Tamil Nadu Chief Minister Edappadi K. Palaniswami on Wednesday (June 5) tweeted urging Prime Minister Narendra Modi to include Tamil as an optional language for study in other states. But, he deleted the tweet after it triggered a controversy with several netizens questioning his ‘U-turn’ on the three language formula.
This comes days after the Centre revised a draft National Education Policy facing backlash from Tamil Nadu for allegedly trying to impose Hindi on non-Hindi-speaking states.
“Request Hon’ble PM @narendramodi ji to include Tamil as an optional language for study in other states. This will be a great service to one of the most ancient languages of the world,” the chief minister had tweeted on Wednesday (June 5) morning.
Request Hon'ble PM @narendramodi ji to include Tamil as an optional language for study in other states.
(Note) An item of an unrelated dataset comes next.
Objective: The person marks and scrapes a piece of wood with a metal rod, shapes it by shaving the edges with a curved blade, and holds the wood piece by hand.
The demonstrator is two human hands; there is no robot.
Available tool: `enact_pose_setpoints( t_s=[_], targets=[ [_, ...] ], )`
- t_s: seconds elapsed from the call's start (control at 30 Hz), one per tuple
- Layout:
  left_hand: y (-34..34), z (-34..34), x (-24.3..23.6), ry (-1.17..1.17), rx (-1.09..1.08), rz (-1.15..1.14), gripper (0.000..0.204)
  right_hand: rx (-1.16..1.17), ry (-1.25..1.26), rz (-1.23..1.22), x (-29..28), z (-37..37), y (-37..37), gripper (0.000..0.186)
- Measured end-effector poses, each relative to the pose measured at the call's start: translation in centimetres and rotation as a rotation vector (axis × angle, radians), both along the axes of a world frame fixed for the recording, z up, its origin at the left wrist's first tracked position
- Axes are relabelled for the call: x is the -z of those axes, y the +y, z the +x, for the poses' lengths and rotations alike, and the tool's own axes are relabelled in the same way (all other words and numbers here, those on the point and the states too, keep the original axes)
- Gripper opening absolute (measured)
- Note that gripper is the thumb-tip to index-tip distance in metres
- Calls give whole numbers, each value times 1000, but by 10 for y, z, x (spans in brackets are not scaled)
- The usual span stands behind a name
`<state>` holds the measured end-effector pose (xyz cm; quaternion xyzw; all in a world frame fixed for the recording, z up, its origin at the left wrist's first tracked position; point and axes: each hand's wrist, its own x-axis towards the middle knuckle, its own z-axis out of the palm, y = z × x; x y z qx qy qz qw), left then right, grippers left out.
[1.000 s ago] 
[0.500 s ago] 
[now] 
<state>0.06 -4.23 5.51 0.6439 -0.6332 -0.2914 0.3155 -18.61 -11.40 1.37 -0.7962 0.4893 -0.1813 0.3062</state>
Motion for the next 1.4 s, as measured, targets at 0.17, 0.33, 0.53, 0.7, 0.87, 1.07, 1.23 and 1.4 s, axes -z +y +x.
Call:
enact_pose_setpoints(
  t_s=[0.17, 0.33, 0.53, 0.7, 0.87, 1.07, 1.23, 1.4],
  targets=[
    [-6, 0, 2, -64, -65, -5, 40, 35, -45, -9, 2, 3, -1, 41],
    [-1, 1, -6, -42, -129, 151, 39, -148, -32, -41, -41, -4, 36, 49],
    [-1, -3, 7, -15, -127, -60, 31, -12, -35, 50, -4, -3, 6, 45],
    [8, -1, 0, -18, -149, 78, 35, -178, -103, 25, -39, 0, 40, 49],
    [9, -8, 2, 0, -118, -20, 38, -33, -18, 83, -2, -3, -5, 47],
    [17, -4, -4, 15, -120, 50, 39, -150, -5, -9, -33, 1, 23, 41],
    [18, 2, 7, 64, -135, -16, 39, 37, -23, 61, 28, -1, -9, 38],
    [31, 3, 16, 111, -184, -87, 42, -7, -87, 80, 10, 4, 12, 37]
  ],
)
This will be a great service to one of the most ancient languages of the world.
— Edappadi K Palaniswami (@EPSTamilNadu) June 5, 2019
However, this has now raised a question whether Palaniswami is supporting the three language policy, whereas the school education minister K.A. Sengottaiyan had earlier said that Tamil Nadu will continue to support the two language policy.
Reacting to the chief minister’s tweet, DMK organising secretary RS Bharathi has asked for a clarification on his stand on the three language formula. “Is he supporting Anna’s policy or the three language policy,” he questioned.
It was because of (former chief minister) CN Annadurai’s two language policy, youngsters of Tamil Nadu are now working in foreign countries, Bharathi said, adding that by accepting the three language formula, the chief minister is indirectly accepting the imposition of Hindi on Tamil Nadu.
Later in afternoon, the chief minister deleted his tweet after an uproar on the micro-blogging site and criticism from the opposition DMK.
A few days ago, the draft National Education Policy, compiled by an expert committee led by former ISRO chief K Kasturirangan, had triggered an uproar in the southern state for recommending the three language policy in schools.
Several politicians from across parties had opposed the recommendation, labelling it as a desperate attempt to impose Hindi on the non-Hindi-speaking states. This ultimately led to the revising of the three language formula.